(Beginning of Data provided)
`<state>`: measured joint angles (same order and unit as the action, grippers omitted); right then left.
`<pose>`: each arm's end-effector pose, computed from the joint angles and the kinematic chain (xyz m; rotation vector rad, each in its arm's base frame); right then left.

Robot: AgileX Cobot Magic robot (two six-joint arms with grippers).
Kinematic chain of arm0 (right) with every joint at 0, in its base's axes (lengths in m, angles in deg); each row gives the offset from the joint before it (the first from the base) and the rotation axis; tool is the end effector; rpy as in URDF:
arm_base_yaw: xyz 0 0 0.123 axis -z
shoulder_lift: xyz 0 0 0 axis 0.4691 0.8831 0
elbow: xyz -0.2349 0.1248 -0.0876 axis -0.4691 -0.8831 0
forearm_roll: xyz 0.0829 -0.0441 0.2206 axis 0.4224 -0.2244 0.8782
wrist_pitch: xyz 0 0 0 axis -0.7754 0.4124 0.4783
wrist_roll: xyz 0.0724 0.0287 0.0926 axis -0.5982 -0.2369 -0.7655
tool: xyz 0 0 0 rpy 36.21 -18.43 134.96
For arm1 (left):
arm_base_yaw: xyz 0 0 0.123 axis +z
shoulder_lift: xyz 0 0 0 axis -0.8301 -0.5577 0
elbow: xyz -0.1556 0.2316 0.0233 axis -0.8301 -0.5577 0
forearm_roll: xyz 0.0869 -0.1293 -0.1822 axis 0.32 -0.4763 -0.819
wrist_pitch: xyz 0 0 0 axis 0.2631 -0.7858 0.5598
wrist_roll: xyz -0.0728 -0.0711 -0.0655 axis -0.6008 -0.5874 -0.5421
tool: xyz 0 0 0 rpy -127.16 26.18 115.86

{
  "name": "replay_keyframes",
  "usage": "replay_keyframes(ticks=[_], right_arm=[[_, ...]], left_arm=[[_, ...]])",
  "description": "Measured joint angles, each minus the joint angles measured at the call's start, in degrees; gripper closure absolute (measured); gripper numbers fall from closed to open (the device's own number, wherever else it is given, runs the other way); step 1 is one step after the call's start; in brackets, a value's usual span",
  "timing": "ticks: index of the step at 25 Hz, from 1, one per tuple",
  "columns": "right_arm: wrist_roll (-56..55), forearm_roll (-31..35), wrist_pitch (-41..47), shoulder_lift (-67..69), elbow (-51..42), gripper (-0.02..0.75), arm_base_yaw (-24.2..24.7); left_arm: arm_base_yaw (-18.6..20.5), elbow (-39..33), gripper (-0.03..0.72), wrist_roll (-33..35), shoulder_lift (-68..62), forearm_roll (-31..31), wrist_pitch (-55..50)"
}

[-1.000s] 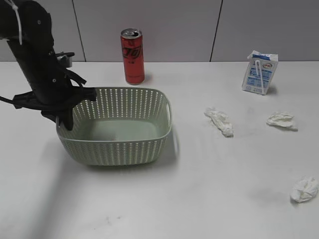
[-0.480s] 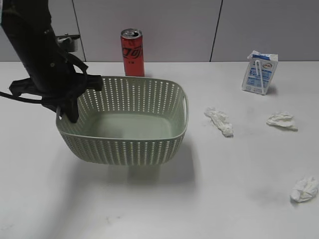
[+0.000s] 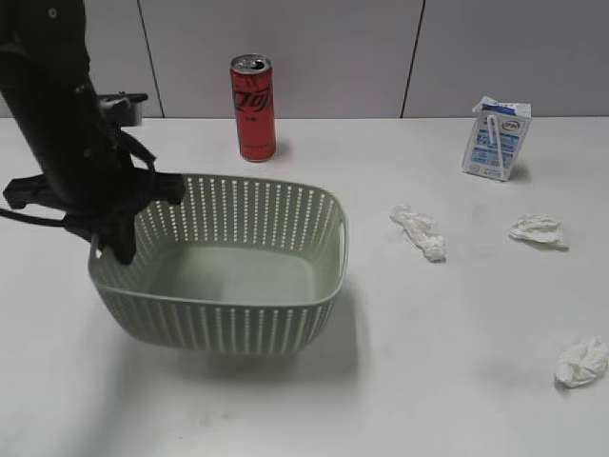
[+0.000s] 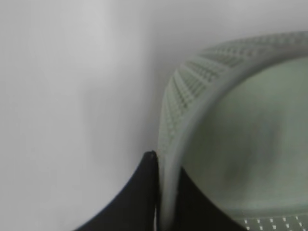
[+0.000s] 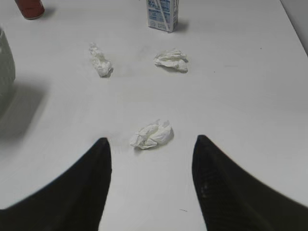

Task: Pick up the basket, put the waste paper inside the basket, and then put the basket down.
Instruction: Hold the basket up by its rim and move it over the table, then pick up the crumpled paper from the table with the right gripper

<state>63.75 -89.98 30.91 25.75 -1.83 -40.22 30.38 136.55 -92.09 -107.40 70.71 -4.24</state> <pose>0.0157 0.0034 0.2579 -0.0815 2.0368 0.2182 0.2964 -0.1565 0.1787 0.2885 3.1235 -0.1707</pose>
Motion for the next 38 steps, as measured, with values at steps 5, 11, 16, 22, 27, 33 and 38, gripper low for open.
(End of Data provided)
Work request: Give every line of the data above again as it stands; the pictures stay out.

Your solution:
`<state>`: measured joint angles (same order and unit as the action, grippers omitted); right then left.
`<pose>`: each arm's end-effector pose, computed from the joint angles and the kinematic chain (xyz m; rotation vector rad, each in its arm's base frame); right then left.

Robot: AgileX Cobot Magic robot (two six-joint arms with grippers).
Kinematic chain of arm0 (right) with every joint at 0, in its base's axes (lengths in m, angles in deg); each row gives the offset from the joint before it (the first from the base) and the rotation axis; tool is the end effector; rpy as in URDF:
arm_base_yaw: xyz 0 0 0.123 axis -z
shoulder_lift: xyz 0 0 0 axis 0.4691 0.8831 0
elbow: xyz -0.2349 0.1248 -0.0876 axis -0.4691 -0.8831 0
forearm_roll: xyz 0.0829 -0.0441 0.2206 axis 0.4224 -0.2244 0.8782
wrist_pitch: xyz 0 0 0 axis -0.7754 0.4124 0.4783
wrist_roll: xyz 0.0724 0.0287 0.0926 axis -0.5982 -0.2369 -0.7655
tool: xyz 0 0 0 rpy 36.21 -18.43 134.96
For arm1 (left):
arm_base_yaw: xyz 0 0 0.123 axis +z
shoulder_lift: xyz 0 0 0 axis -0.8301 -0.5577 0
elbow: xyz -0.1556 0.2316 0.0233 axis -0.8301 -0.5577 0
forearm_roll: xyz 0.0869 -0.1293 -0.1822 axis 0.32 -0.4763 -0.819
wrist_pitch: xyz 0 0 0 axis 0.2631 -0.7858 0.5598
wrist_roll: xyz -0.0728 -0.0711 -0.0655 axis -0.6008 -0.5874 -0.5421
tool: xyz 0 0 0 rpy -127.16 26.18 115.86

{
  "name": "replay_keyframes",
  "usage": "replay_keyframes(ticks=[_], right_arm=[[_, ...]], left_arm=[[_, ...]])",
  "description": "Measured joint angles, each minus the joint angles measured at the call's start, in degrees; gripper closure absolute (measured); gripper numbers fall from closed to open (the device's own number, wherever else it is given, runs the other way); step 1 is one step after the call's start; in brackets, a value's usual span",
  "timing": "ticks: index of the step at 25 Hz, from 1, one per tuple",
  "columns": "right_arm: wrist_roll (-56..55), forearm_roll (-31..35), wrist_pitch (-41..47), shoulder_lift (-67..69), elbow (-51..42), gripper (-0.02..0.75), arm_base_yaw (-24.2..24.7); left_arm: arm_base_yaw (-18.6..20.5), elbow (-39..33), gripper (-0.03..0.72), wrist_roll (-33..35), shoulder_lift (-68..62), forearm_roll (-31..31), wrist_pitch (-55..50)"
}

[-1.000s] 
[-0.480s] 
[+0.000s] 
[+0.000s] 
[+0.000s] 

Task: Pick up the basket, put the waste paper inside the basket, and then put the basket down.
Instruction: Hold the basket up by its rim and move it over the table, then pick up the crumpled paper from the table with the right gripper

<state>63.75 -89.98 30.91 25.75 -1.83 -40.22 30.38 136.55 -92.09 -107.40 70.71 -4.24</state> <pose>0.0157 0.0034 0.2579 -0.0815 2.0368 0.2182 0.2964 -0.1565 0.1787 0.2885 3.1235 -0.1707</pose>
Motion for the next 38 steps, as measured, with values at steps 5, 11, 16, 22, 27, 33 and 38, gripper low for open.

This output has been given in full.